Exercise aim: Lines holding the word "finger" must be located in the listing below and copied.

◇ ◇ ◇ ◇ ◇

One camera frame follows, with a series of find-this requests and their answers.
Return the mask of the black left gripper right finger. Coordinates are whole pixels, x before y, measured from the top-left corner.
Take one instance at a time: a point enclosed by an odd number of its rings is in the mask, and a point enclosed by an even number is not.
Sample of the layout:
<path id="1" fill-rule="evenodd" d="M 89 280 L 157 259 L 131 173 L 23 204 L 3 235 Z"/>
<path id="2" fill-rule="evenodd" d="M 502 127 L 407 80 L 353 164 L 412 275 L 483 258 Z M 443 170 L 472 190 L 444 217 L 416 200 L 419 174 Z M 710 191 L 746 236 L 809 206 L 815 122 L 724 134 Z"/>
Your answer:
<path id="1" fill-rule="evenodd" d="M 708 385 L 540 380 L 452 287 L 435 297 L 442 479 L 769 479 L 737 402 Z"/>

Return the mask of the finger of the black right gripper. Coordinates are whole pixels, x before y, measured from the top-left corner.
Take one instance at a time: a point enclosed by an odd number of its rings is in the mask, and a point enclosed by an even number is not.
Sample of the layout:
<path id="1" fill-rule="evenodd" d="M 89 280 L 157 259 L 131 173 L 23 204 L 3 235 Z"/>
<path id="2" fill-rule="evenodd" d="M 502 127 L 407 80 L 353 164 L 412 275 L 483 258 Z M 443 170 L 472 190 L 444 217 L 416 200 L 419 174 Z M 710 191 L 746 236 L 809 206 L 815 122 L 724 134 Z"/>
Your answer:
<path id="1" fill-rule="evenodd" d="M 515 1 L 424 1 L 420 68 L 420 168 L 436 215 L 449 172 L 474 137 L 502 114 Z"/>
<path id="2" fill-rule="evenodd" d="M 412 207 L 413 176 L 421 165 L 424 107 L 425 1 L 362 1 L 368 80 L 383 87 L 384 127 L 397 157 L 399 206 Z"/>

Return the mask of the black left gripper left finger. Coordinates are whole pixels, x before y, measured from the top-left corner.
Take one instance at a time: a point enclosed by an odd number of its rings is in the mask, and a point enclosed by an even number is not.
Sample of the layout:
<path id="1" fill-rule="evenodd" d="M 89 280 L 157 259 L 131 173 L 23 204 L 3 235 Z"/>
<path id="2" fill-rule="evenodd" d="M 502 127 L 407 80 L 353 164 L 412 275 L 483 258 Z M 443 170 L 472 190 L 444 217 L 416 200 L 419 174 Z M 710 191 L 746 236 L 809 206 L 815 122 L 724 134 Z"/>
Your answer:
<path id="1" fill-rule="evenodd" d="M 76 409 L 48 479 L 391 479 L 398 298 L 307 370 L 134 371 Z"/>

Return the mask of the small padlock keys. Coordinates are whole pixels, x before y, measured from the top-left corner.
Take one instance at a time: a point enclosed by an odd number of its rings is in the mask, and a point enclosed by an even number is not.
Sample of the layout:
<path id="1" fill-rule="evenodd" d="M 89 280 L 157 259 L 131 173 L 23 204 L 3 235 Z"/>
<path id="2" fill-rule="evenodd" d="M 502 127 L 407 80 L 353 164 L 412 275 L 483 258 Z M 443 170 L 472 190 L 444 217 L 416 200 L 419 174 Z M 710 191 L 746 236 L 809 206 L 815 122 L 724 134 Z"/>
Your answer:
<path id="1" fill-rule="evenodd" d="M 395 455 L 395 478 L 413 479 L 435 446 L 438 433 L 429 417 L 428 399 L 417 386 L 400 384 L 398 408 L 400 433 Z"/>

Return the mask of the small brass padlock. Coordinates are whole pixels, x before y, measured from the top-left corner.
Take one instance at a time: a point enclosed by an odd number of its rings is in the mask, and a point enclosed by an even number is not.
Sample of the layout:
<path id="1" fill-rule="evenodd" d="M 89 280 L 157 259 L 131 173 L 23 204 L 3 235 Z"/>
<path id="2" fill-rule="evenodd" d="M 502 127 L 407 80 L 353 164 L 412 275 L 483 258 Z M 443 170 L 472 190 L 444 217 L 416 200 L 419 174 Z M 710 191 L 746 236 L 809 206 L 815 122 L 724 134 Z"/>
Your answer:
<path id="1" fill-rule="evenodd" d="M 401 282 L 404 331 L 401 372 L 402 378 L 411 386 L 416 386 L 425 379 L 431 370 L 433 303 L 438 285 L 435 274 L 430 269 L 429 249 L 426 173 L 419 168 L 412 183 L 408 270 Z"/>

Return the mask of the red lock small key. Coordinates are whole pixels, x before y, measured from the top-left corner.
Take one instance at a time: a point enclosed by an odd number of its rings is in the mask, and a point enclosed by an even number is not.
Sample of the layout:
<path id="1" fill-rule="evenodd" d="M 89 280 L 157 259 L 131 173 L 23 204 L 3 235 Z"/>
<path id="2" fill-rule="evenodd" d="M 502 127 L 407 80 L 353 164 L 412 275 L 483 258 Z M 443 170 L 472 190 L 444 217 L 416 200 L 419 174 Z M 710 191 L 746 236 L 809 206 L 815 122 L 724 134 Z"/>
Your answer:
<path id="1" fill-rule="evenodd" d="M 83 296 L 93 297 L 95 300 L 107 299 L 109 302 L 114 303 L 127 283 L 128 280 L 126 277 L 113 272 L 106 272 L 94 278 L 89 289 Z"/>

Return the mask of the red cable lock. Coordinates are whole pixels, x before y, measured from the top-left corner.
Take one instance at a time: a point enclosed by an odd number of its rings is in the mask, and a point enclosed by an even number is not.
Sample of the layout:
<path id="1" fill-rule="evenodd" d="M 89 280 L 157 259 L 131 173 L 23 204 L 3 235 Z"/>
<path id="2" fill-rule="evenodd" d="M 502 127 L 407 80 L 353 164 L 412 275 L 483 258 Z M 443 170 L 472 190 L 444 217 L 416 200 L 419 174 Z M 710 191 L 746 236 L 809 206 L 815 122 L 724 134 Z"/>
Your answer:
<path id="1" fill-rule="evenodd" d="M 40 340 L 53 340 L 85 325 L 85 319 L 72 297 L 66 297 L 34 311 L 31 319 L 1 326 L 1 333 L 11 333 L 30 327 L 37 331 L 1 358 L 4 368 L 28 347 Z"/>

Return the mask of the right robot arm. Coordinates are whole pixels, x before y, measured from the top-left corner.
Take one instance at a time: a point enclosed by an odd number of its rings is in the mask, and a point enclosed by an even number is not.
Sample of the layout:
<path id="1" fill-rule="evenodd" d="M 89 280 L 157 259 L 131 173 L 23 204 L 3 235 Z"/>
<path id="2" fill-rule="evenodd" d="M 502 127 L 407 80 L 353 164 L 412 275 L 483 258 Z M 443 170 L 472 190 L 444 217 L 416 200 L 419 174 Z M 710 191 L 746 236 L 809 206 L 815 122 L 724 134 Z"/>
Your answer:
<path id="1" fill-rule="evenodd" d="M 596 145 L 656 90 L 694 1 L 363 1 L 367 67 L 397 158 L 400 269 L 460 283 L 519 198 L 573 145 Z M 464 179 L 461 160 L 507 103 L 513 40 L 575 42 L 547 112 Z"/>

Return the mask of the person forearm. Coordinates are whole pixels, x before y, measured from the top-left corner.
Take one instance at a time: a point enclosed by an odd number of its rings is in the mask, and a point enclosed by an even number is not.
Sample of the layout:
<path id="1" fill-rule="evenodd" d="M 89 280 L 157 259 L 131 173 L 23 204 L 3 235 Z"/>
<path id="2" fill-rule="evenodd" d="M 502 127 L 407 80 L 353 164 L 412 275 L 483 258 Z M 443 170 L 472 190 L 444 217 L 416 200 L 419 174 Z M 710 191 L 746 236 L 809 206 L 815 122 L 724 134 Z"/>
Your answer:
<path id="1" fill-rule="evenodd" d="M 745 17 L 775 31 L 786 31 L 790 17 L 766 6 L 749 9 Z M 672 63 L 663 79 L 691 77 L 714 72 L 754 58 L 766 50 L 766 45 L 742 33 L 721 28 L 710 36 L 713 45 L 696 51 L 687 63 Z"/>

◇ ◇ ◇ ◇ ◇

Exercise response:
Return the mask of the black left gripper right finger. Coordinates are whole pixels, x before y, measured from the top-left corner.
Return the mask of the finger of the black right gripper. Coordinates are whole pixels, x before y, measured from the top-left corner.
Return the mask of the black left gripper left finger. Coordinates are whole pixels, x before y, measured from the top-left corner.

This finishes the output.